Please send your comments and suggestions to the organizers.Workshop Scope
The workshop is aimed at improving accuracy of biometric systems by incorporating quality assessment technologies into the sample acquisition process. It aims to assess current quality measurement capabilities and to identify technologies, factors, operational paradigms, and standards that can measurably improve quality. We propose a different format to that of the 2006 Quality Workshop: shorter presentations followed by discussions. We suggest (and expect) focusing on the following issues:
- quality by design
- quality calibration
- quality annotated datasets
- quality evaluation
More detail on the scop of the workshop can be found here. The workshop will be held over two days: Day One will consider operational needs and acquisition issues for finger, face and iris capture. Day two will consider quality calibration, quality evaluation and research and development for all modalities.
Call for Participation
NIST solicits presentations, case studies, papers, and participation from any interested parties including vendors, systems architects, integerators, researchers, and users. Please contact the organizers with any proposed subject matter. We will then update the preliminary program in response to the submissions received.
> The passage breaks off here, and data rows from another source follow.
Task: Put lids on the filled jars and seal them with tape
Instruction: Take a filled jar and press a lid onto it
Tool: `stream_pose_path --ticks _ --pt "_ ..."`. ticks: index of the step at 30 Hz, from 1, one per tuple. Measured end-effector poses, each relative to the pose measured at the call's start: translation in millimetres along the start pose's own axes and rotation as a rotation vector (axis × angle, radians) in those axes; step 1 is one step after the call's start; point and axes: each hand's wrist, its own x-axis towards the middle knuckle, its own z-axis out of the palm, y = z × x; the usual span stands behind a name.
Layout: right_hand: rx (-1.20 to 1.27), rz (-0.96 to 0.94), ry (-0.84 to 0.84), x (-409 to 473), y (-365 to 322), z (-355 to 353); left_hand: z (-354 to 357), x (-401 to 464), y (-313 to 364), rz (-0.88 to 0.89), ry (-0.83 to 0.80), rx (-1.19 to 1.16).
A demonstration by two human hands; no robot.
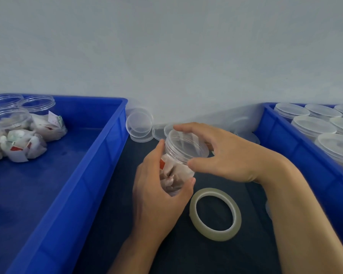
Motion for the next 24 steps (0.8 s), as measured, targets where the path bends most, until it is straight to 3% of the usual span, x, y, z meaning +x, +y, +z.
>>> stream_pose_path --ticks 11,13,18,24 --pt "0.13 0.007 -0.08 2.2 3.5 0.2 -1.6 0.5 7.6 0.057 0.043 0.087" --pt "0.199 0.014 -0.033 4.3 3.9 1.2 -1.5 0.9 8.8 0.05 0.043 0.095" --pt "0.084 0.09 0.151 9.9 9.2 5.0 -2.6 1.4 9.4 0.051 0.056 0.101" --pt "0.066 0.051 0.157 8.8 9.7 4.3 -2.4 0.3 8.8 0.05 0.075 0.094"
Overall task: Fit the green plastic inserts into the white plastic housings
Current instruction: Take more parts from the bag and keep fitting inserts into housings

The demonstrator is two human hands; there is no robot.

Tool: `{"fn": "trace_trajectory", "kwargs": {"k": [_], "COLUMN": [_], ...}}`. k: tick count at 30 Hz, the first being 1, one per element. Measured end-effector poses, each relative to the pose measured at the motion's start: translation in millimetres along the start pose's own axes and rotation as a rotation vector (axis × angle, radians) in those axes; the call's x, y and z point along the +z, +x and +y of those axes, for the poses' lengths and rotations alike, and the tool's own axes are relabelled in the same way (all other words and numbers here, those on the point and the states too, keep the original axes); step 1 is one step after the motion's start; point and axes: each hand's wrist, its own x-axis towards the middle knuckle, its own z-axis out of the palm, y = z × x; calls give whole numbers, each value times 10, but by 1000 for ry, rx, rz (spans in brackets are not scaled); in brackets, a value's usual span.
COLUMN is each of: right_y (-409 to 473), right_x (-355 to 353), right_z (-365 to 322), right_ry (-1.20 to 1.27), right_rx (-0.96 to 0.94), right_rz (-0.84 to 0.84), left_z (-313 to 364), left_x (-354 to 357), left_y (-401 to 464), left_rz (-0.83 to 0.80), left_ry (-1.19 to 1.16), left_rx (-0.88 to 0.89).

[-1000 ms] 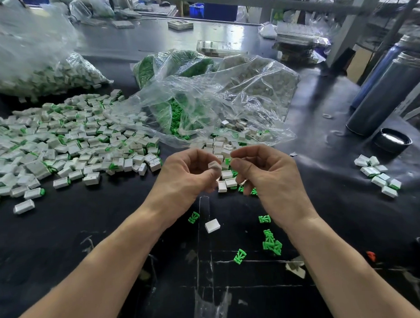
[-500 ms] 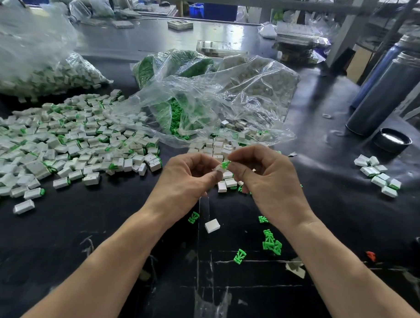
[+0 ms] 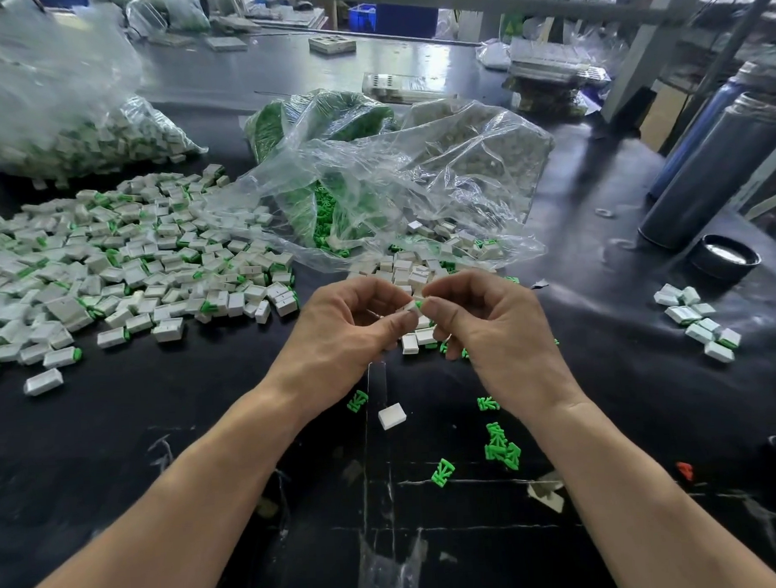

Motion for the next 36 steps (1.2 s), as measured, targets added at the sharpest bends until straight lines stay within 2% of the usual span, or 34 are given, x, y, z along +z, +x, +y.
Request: {"fn": "trace_trajectory", "kwargs": {"k": [11, 20, 30, 36], "right_y": [-15, -46, -50, -57], "right_x": [23, 63, 86, 97], "right_z": [-2, 22, 1, 21], "right_ry": [-102, -297, -300, -296], "right_rx": [-17, -97, -100, -108], "right_rz": [20, 24, 16, -5], "left_z": [-7, -18, -9, 19], "left_x": [39, 98, 58, 32], "left_y": [-4, -29, -22, -27], "left_rz": [65, 137, 122, 87], "left_ry": [-40, 174, 236, 359], "left_rx": [5, 53, 62, 89]}}
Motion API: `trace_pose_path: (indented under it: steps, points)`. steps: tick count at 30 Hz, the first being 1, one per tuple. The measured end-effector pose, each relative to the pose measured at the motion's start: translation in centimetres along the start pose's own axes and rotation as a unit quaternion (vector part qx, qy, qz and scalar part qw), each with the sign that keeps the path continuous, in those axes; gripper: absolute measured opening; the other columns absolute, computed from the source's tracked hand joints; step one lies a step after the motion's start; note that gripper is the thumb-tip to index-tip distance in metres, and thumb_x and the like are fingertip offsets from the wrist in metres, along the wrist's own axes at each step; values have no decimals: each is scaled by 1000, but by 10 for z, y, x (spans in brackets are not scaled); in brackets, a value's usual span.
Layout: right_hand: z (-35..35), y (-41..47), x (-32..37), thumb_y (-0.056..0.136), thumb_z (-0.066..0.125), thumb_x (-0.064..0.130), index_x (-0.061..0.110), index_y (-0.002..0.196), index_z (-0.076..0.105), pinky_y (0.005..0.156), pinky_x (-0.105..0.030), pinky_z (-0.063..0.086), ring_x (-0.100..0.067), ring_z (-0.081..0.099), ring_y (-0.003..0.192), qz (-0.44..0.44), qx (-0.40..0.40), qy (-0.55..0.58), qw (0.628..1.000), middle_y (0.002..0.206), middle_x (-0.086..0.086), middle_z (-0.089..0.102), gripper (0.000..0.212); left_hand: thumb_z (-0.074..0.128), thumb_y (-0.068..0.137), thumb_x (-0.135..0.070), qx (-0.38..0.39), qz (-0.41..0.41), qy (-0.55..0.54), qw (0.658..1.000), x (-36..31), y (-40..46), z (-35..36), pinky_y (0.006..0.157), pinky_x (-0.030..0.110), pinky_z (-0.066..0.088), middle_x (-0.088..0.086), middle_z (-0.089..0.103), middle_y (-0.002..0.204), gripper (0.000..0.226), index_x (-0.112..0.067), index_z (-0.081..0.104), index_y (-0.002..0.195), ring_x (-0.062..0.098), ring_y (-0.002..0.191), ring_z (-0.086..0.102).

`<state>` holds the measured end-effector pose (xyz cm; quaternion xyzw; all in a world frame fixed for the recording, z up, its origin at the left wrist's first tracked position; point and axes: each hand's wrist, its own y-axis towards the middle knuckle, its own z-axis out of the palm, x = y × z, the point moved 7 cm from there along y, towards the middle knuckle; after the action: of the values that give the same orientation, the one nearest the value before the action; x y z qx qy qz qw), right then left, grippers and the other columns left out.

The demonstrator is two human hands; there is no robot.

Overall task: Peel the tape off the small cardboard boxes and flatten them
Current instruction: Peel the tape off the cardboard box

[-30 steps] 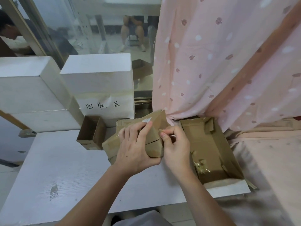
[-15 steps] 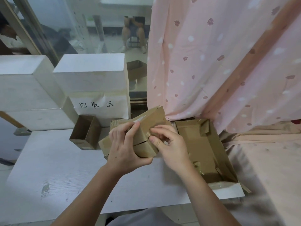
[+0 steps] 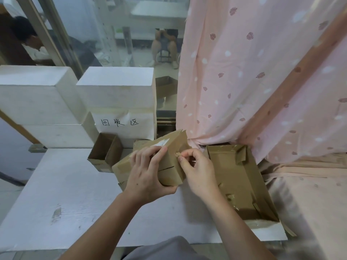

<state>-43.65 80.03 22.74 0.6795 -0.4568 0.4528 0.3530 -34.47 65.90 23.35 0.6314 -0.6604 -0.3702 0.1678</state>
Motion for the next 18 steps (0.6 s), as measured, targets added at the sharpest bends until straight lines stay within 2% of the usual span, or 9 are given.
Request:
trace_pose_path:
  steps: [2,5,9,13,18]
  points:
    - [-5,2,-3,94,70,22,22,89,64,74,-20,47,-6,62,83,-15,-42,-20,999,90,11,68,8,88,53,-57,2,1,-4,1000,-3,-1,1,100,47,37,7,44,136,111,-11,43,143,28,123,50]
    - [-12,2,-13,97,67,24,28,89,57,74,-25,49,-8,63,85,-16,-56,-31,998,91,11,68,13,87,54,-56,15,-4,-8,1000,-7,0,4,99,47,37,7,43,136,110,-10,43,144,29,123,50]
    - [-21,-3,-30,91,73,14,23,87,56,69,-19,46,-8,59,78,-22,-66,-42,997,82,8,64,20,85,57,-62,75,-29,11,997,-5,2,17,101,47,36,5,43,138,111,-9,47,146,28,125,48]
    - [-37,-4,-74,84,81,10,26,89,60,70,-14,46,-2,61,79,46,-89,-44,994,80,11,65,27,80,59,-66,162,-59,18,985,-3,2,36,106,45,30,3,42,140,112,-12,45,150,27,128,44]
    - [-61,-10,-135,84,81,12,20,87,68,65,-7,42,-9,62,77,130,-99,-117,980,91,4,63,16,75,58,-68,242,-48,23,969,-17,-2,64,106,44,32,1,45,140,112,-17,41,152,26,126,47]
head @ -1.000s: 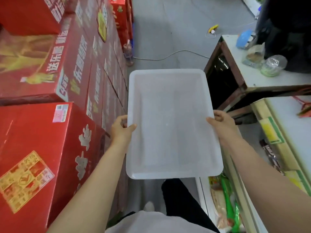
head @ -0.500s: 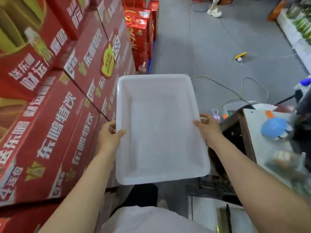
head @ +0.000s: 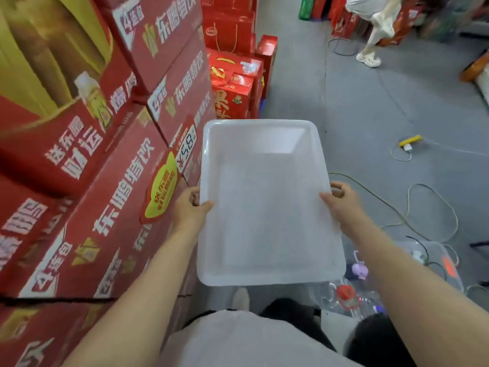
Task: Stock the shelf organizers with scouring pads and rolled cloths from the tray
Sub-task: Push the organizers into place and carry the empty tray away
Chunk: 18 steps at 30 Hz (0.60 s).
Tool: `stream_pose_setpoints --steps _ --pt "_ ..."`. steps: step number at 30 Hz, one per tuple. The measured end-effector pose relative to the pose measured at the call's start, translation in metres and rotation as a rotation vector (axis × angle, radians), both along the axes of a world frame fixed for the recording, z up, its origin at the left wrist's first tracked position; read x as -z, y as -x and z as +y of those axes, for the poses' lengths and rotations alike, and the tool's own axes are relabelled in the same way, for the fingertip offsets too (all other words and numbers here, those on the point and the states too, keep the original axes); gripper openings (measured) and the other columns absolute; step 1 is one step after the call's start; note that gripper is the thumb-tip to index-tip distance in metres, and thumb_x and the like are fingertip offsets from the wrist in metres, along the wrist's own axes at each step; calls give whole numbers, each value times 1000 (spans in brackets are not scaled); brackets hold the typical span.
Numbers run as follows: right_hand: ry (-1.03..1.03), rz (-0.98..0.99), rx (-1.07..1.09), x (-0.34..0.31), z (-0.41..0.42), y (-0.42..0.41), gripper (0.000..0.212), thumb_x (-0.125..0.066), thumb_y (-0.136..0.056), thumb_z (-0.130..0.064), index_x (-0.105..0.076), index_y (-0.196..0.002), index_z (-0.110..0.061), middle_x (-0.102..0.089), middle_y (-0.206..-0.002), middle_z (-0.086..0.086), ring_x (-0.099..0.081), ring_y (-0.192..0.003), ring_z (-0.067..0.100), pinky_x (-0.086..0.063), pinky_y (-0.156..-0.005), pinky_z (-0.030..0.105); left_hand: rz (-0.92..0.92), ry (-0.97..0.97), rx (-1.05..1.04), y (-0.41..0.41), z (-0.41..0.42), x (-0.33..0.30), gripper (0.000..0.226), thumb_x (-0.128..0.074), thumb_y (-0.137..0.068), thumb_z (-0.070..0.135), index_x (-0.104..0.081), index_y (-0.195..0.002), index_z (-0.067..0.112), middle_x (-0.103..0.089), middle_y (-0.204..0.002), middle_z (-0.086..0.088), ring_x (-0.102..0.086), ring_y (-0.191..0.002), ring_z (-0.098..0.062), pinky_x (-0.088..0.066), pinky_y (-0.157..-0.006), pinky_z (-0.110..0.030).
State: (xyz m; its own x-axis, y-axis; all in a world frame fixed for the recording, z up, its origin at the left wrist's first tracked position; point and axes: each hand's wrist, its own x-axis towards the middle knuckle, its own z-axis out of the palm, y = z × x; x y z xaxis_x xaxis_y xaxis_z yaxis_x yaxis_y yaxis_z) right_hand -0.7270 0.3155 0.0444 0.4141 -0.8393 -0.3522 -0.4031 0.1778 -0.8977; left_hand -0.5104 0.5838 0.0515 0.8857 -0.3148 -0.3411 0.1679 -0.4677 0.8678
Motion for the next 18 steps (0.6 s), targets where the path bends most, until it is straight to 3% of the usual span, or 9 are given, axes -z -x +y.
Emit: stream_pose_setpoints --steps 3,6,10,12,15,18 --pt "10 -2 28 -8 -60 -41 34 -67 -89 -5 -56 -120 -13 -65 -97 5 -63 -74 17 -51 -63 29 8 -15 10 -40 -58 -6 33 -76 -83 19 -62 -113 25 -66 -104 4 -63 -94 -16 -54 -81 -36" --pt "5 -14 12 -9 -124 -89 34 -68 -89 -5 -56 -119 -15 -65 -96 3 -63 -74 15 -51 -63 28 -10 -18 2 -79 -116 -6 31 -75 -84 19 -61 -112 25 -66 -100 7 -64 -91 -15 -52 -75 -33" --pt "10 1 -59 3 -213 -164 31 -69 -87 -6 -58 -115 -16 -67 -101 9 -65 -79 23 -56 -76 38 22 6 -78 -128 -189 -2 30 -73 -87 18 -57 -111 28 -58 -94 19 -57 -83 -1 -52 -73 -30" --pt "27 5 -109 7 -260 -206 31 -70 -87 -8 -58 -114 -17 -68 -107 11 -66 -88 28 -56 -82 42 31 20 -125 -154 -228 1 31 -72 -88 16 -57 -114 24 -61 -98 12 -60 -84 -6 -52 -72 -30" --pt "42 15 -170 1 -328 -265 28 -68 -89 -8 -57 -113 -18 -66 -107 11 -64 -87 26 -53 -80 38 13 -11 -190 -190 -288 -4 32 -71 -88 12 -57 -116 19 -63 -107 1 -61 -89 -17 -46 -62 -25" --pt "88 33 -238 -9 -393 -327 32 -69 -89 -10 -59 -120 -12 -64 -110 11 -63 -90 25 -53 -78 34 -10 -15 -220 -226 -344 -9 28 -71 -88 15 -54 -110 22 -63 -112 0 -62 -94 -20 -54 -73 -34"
We intend that material finally presented will be posted to the workshop web site. NIST encourages presentations and reports on preliminary work that participants plan to publish elsewhere.
Who Should Attend
The workshop is aimed at individuals concerned with development, deployment and use of biometric quality infrastructure. Particularly the Day One program will be suited to representatives of Federal, State and local government agencies, policy makers from US and International organizations, technology providers, systems integrators and developers. The Day Two program will be directed at developers, integrators, engineers, researchers and students. We consider the Day One content (i.e. needs and applications) to be of interest to those working in Day Two areas.